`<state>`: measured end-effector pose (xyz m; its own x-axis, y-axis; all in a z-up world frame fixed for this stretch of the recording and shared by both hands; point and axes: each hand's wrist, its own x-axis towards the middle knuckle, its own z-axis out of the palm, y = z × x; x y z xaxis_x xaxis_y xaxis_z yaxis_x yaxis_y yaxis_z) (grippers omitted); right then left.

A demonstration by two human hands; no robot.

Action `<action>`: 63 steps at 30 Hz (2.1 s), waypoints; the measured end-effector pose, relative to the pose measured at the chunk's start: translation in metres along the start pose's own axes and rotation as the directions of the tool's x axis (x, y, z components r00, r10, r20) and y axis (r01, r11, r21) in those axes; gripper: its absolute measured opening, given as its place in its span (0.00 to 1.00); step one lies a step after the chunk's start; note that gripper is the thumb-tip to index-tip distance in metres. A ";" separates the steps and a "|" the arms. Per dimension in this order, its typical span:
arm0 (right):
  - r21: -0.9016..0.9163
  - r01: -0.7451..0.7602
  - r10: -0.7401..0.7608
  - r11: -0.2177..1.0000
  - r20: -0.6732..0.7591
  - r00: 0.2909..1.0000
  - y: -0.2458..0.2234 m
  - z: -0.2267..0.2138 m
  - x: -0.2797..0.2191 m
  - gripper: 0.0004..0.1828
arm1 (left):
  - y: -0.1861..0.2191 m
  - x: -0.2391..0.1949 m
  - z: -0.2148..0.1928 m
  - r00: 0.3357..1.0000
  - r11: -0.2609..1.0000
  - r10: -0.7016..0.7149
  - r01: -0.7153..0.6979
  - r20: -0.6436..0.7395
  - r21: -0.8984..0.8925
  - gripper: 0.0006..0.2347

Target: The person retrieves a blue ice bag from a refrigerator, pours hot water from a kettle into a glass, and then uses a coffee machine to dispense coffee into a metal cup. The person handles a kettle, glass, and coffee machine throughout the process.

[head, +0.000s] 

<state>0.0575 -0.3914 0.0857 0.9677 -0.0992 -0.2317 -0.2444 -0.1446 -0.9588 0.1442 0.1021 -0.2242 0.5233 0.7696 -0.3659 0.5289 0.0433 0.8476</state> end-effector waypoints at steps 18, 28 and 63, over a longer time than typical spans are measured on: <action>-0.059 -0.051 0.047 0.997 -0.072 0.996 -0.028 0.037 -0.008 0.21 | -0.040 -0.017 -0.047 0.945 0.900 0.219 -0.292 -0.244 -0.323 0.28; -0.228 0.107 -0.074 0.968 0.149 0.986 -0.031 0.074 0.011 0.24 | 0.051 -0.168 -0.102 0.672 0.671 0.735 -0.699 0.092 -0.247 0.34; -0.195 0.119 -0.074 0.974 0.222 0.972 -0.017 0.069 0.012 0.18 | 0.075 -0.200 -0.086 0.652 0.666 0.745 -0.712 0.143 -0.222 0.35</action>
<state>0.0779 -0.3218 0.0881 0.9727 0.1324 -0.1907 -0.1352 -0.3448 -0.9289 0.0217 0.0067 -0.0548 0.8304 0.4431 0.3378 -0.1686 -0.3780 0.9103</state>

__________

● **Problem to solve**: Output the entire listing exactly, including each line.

● **Response to this exercise**:
`<state>`: measured end-effector pose (xyz m; its own x-axis, y-axis; all in a z-up world frame fixed for this stretch of the recording and shared by both hands; point and axes: each hand's wrist, its own x-axis towards the middle knuckle, its own z-axis out of the palm, y = z × x; x y z xaxis_x xaxis_y xaxis_z yaxis_x yaxis_y yaxis_z) (grippers omitted); right then left.

A demonstration by two human hands; no robot.

Action `<action>`: 63 steps at 30 Hz (2.1 s), waypoints; the measured end-effector pose, relative to the pose measured at the chunk's start: translation in metres along the start pose's own axes and rotation as the directions of the tool's x axis (x, y, z components r00, r10, r20) and y axis (r01, r11, r21) in those axes; gripper: its absolute measured opening, given as its place in its span (0.00 to 1.00); step one lies a step after the chunk's start; note that gripper is the thumb-tip to index-tip distance in metres. A ";" separates the steps and a "|" the arms. Per dimension in this order, its typical span:
arm0 (right):
  - r21: -0.9016..0.9163
  - r01: -0.7451..0.7602
  - r10: -0.7401..0.7608
  - r11: -0.2177..1.0000
  - r20: -0.6732..0.7591
  - r00: 0.2909..1.0000
  - y: -0.2458..0.2234 m
  - z: -0.2267..0.2138 m
  - x: -0.2797..0.2191 m
  - gripper: 0.0004..0.1828
arm1 (left):
  - y: -0.1861..0.2191 m
  - x: -0.2391..0.1949 m
  - z: -0.2148..0.1928 m
  - r00: 0.3357..1.0000
  - r11: -0.2609..1.0000
  - r10: -0.7016..0.7149
  - r01: -0.7153..0.6979
  - r20: -0.6436..0.7395
  - r21: -0.8984..0.8925
  - gripper: 0.0006..0.2347

Target: The person retrieves a blue ice bag from a refrigerator, pours hot water from a kettle into a glass, and then uses a coffee machine to dispense coffee into a metal cup. The person handles a kettle, glass, and coffee machine throughout the process.

[head, +0.000s] 

<state>0.0575 -0.3914 0.0857 0.9677 -0.0992 -0.2317 -0.2444 -0.1446 -0.9588 0.1442 0.1021 -0.2242 0.5233 0.7696 -0.3659 0.5289 0.0433 0.8476</state> end-effector waypoints at steps 18, 28 and 63, over a longer time than typical spans are measured on: <action>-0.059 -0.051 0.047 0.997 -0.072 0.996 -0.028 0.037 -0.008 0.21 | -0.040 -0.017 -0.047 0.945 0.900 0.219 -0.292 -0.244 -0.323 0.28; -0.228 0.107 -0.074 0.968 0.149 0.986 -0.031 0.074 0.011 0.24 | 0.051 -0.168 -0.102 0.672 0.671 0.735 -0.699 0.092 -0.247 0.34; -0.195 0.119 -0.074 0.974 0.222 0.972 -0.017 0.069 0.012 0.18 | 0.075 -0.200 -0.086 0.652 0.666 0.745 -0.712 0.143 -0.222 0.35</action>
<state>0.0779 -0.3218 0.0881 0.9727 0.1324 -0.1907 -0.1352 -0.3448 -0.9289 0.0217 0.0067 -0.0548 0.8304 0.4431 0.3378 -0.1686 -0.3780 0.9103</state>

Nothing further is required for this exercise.